Screenshot from Chrome’s profiling tool, showing performance test results for
Testing Facebook’s web app’s performance in Chrome.

To what extent does an app have to be designed with performance in mind? Is this something you can always fix later or if you don’t take care of it early on, you’ll never pay back that debt?

This is one of the greatest challenges for developers. When do I start thinking about performance? And I hate to say it, but it depends. If you’re building a game, performance is critical. When folks are aiming their guns in a first-person shooter, they need to have great performance. Performance is a differentiator. But if you’re building a little website that’s gonna show information about upcoming conferences, brochureware, performance can be thought about later. You don’t need to design for performance up front. There are considerations you can make that will give you better performance without doing extra work. I can design a static website, so that when my user experiences it, they’re only getting static content, instead of generating pages on every request. Do you need to make that decision upfront? No, not all the time.

Are there limits to performance optimization? Is there a point where you say this is as fast and stable as it gets or is there always a margin to improve?

There is a school of thought that says you can always make something faster. But you will hit the limit of physics at some point and be like ‘We have X amount of threads running at the same time, I can only get those threads running so fast on this processor’. Also, as you’re optimizing things, you want to make sure they’re maintainable. If you engineer your system in a way that is incredibly ingenious and you squeeze that last bit of performance out of it in a very tricky way, that makes it now less maintainable. Is that a valid trade off? Is that valuable? When the next person comes in and they can’t understand your code, it doesn’t matter how good it is. They’re gonna say ‘I can’t understand this. I need to rewrite it’.

What common misconceptions do you notice among software engineers when it comes to performance?

There are misconceptions that there is one right way.

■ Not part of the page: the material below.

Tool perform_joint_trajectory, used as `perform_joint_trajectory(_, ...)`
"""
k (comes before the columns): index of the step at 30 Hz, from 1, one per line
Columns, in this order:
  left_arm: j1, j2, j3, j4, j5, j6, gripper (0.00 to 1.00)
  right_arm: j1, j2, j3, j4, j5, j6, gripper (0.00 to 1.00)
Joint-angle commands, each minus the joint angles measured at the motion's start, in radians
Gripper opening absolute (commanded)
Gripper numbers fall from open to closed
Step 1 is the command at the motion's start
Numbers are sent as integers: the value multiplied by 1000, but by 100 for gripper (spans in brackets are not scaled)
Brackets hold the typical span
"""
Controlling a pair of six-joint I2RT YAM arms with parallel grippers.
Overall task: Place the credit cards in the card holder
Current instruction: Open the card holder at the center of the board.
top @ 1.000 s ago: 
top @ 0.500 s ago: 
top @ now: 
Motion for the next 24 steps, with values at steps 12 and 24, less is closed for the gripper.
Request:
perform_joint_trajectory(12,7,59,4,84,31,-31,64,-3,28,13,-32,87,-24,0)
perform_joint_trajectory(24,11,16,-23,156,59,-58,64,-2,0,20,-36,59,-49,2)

That there is a golden framework or tool set that you can use and you will get the best performance available. That’s just not the case. You can get great performance in your applications with any number of tools, whether it’s C++, Java, PHP, Rust, Go, .NET tools… for whatever task it is, for whatever reason you’re building that application, you can get great performance with whatever tool you choose. There’s limits to how much you can get out of those things, but you can get great performance out of everything.